* _WHAT TO WORK ON_: Without any omission, reproduce the records that follow.

--- START ---

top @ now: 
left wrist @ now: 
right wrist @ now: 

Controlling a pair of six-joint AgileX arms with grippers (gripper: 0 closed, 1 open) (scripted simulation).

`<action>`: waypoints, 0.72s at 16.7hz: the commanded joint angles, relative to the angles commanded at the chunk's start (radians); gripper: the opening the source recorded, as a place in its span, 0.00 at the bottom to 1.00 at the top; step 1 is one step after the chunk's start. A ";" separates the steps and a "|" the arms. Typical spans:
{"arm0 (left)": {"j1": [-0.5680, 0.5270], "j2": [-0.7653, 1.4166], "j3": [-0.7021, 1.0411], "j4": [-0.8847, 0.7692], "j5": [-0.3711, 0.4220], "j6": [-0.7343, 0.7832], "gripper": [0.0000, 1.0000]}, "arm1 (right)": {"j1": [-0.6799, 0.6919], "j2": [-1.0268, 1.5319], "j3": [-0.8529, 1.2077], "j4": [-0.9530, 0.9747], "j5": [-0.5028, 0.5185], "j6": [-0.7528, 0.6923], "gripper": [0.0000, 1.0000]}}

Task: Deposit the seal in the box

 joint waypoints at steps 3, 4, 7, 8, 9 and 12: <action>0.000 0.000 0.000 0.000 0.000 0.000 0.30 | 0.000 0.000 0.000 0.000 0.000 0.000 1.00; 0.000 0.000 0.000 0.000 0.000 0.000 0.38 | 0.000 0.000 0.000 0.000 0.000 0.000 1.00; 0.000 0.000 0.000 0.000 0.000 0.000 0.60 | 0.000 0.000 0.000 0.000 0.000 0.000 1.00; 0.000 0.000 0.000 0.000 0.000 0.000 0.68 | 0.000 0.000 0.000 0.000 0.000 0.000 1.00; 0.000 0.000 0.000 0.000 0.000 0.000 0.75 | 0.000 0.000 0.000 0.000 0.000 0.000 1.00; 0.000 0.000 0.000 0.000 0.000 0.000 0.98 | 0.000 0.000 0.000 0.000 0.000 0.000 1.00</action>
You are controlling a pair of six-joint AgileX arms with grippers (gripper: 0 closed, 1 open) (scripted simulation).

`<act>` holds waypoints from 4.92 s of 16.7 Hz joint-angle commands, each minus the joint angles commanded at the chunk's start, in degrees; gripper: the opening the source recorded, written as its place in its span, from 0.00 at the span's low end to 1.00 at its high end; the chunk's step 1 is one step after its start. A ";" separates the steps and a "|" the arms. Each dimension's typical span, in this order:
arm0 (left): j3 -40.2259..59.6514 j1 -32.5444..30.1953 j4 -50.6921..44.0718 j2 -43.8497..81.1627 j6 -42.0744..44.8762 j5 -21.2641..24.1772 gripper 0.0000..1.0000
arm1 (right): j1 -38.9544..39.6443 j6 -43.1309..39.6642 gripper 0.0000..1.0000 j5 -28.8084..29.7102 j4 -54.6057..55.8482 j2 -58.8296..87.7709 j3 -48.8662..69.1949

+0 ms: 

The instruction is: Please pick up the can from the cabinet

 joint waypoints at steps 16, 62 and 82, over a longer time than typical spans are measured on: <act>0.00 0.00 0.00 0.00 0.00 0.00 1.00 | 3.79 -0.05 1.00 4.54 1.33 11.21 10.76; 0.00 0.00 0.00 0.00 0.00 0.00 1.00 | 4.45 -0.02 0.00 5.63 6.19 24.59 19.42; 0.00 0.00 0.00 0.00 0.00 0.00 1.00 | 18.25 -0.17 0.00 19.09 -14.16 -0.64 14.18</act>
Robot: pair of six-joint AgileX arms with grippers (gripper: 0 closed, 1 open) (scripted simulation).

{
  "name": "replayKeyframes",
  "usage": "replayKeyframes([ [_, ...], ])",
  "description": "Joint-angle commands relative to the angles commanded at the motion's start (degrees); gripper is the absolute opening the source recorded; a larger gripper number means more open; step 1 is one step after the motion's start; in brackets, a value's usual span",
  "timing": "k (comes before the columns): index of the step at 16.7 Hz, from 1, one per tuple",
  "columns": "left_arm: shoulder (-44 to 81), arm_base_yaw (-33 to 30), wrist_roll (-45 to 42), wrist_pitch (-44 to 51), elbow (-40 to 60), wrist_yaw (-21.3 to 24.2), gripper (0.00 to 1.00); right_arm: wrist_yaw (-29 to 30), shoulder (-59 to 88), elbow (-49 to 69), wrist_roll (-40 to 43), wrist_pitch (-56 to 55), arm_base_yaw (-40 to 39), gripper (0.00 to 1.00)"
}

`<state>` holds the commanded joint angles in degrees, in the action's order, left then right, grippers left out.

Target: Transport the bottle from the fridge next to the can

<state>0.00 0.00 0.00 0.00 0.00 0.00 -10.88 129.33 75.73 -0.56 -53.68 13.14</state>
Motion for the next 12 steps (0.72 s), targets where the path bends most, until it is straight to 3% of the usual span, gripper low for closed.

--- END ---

* _EXERCISE OUTPUT_:
top @ now: 
left wrist @ now: 
right wrist @ now: 

Controlling a pair of six-joint AgileX arms with grippers (gripper: 0 closed, 1 open) (scripted simulation).

`<action>`: waypoints, 0.72s at 16.7hz: the commanded joint angles, relative to the angles commanded at the chunk's start (radians); gripper: the opening the source recorded, as a place in its span, 0.00 at the bottom to 1.00 at the top; step 1 is one step after the chunk's start. A ";" separates the steps and a "|" the arms. Typical spans:
{"arm0 (left)": {"j1": [-0.5680, 0.5270], "j2": [-0.7653, 1.4166], "j3": [-0.7021, 1.0411], "j4": [-0.8847, 0.7692], "j5": [-0.3711, 0.4220], "j6": [-0.7343, 0.7832], "gripper": [0.0000, 1.0000]}, "arm1 (right)": {"j1": [-0.6799, 0.6919], "j2": [-1.0268, 1.5319], "j3": [-0.8529, 1.2077], "j4": [-0.9530, 0.9747], "j5": [-0.5028, 0.5185], "j6": [-0.7528, 0.6923], "gripper": [0.0000, 1.0000]}}

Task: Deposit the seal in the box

 joint waypoints at steps 3, 4, 7, 8, 9 and 12: <action>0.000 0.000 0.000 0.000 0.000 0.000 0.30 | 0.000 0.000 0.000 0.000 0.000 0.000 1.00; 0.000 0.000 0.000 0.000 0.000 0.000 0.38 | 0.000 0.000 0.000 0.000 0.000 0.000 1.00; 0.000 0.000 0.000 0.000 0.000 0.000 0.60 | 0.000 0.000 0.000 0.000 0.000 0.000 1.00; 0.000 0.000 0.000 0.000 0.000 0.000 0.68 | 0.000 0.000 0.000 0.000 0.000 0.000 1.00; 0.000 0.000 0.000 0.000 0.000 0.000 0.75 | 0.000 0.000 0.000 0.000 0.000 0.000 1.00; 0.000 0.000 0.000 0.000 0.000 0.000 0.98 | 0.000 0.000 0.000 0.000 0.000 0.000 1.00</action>
You are controlling a pair of six-joint AgileX arms with grippers (gripper: 0 closed, 1 open) (scripted simulation).

`<act>` holds waypoints from 4.92 s of 16.7 Hz joint-angle commands, each minus the joint angles commanded at the chunk's start, in degrees; gripper: the opening the source recorded, written as its place in its span, from 0.00 at the span's low end to 1.00 at its high end; the chunk's step 1 is one step after its start. A ";" separates the steps and a "|" the arms. Each dimension's typical span, in this order:
arm0 (left): j3 -40.2259..59.6514 j1 -32.5444..30.1953 j4 -50.6921..44.0718 j2 -43.8497..81.1627 j6 -42.0744..44.8762 j5 -21.2641..24.1772 gripper 0.0000..1.0000
arm1 (right): j1 -38.9544..39.6443 j6 -43.1309..39.6642 gripper 0.0000..1.0000 j5 -28.8084..29.7102 j4 -54.6057..55.8482 j2 -58.8296..87.7709 j3 -48.8662..69.1949

+0 ms: 

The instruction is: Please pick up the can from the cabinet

 joint waypoints at steps 16, 62 and 82, over a longer time than typical spans are measured on: <act>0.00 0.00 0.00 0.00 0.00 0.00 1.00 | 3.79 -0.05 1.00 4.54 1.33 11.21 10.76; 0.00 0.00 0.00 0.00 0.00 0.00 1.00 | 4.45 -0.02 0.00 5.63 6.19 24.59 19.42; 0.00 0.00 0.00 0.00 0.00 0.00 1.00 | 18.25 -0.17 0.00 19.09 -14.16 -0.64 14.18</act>
Robot: pair of six-joint AgileX arms with grippers (gripper: 0 closed, 1 open) (scripted simulation).

{
  "name": "replayKeyframes",
  "usage": "replayKeyframes([ [_, ...], ])",
  "description": "Joint-angle commands relative to the angles commanded at the motion's start (degrees); gripper is the absolute opening the source recorded; a larger gripper number means more open; step 1 is one step after the motion's start; in brackets, a value's usual span",
  "timing": "k (comes before the columns): index of the step at 16.7 Hz, from 1, one per tuple",
  "columns": "left_arm: shoulder (-44 to 81), arm_base_yaw (-33 to 30), wrist_roll (-45 to 42), wrist_pitch (-44 to 51), elbow (-40 to 60), wrist_yaw (-21.3 to 24.2), gripper (0.00 to 1.00); right_arm: wrist_yaw (-29 to 30), shoulder (-59 to 88), elbow (-49 to 69), wrist_roll (-40 to 43), wrist_pitch (-56 to 55), arm_base_yaw (-40 to 39), gripper (0.00 to 1.00)"
}

`<state>` holds the commanded joint angles in degrees, in the action's order, left then right, grippers left out.

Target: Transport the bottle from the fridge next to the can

<state>0.00 0.00 0.00 0.00 0.00 0.00 -10.88 129.33 75.73 -0.56 -53.68 13.14</state>
Motion for the next 12 steps (0.72 s), targets where the path bends most, until it is straight to 3% of the usual span, gripper low for closed.

The output returned above is complete.